[Opening Data section]
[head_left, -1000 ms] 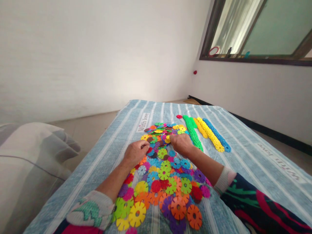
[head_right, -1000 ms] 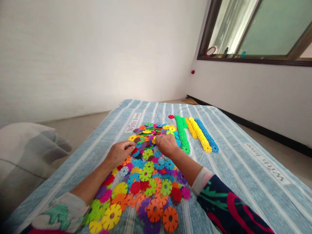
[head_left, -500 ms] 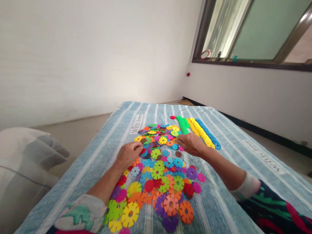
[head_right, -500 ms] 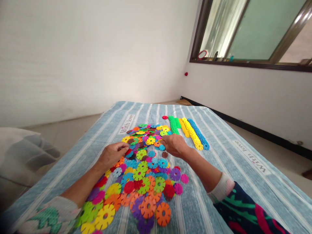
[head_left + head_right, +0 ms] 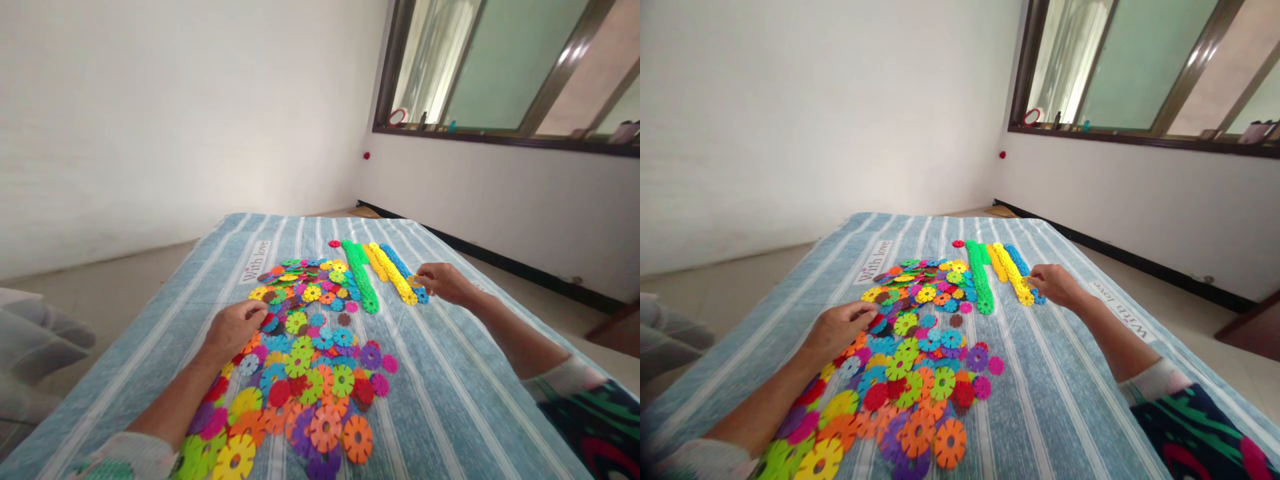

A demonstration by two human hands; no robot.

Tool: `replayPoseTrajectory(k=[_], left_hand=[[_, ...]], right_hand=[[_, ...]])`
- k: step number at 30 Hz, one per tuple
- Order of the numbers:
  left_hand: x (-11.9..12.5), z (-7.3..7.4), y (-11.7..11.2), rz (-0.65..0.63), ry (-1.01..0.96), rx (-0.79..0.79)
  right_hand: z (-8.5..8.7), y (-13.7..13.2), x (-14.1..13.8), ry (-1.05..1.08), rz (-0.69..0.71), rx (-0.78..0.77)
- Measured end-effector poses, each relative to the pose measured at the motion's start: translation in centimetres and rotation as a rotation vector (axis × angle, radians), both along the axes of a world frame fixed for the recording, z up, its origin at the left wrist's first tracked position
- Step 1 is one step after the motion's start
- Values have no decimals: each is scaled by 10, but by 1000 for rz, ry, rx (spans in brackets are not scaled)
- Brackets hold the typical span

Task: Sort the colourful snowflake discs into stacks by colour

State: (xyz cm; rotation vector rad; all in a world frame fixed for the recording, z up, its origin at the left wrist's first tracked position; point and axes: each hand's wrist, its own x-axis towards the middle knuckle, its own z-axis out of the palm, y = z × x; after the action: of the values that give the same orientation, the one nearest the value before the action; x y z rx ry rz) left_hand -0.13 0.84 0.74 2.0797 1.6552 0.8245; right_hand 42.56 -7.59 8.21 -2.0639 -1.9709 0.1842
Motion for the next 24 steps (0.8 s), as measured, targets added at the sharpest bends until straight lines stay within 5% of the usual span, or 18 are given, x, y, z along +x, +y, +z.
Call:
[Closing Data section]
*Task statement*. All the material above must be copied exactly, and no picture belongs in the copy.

*Exercise response*.
[head_left, -1000 ms] 
[head_right, -1000 ms] 
[head_left, -500 ms] 
[head_right, -500 ms] 
[head_left + head_right, +0 ms] 

A demonstration by two human hands; no robot.

Tool: `replayPoseTrajectory(k=[_], left_hand=[[_, ...]], right_hand=[[_, ...]])`
- k: step number at 30 Hz, one per tuple
- Order of the numbers:
  left_hand: x (-11.9..12.5), z (-7.3..7.4), y (-11.7..11.2), rz (-0.65..0.63), ry (-1.01..0.96), rx (-0.79..0.79)
  right_hand: z (-8.5..8.7), y (-13.7..13.2), x (-14.1..13.8), ry (-1.05..1.08), rz (-0.69..0.71), rx (-0.78..0.77)
- Measured end-effector poses, each relative to the pose measured at the motion's start: translation in centimetres and rotation as a rotation vector (axis × angle, radians), both along the axes of a world frame fixed for the recording, z up, its origin at the left wrist's first tracked position
- Step 1 is one step after the motion's start
- Values have no decimals: each is scaled by 10, but by 1000 for rz, ry, rx (spans in brackets are not scaled)
- Brackets hold the typical span

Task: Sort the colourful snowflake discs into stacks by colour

State: (xyz cm; rotation vector rad; all in a world frame fixed for the recording, z up, its origin at the left wrist's first tracked position; point and axes: each hand's wrist, its own x-axis towards the middle knuckle, its own z-axis out of the palm, y = z × x; after the action: of the values that give the same orientation, the one nearest the value before the action; x y z rx ry rz) left_hand -0.13 0.84 0.74 2.0797 1.6552 0.8245; right_hand 42.56 -7.59 8.21 -2.0639 -1.9709 0.1842
Motion for the next 24 steps (0.8 s), as measured, targets added at the sharpest bends until straight lines stay within 5% of the usual span, or 18 are given, x, y, z along +x, +y, +z.
Call:

What the exercise asked for is complete.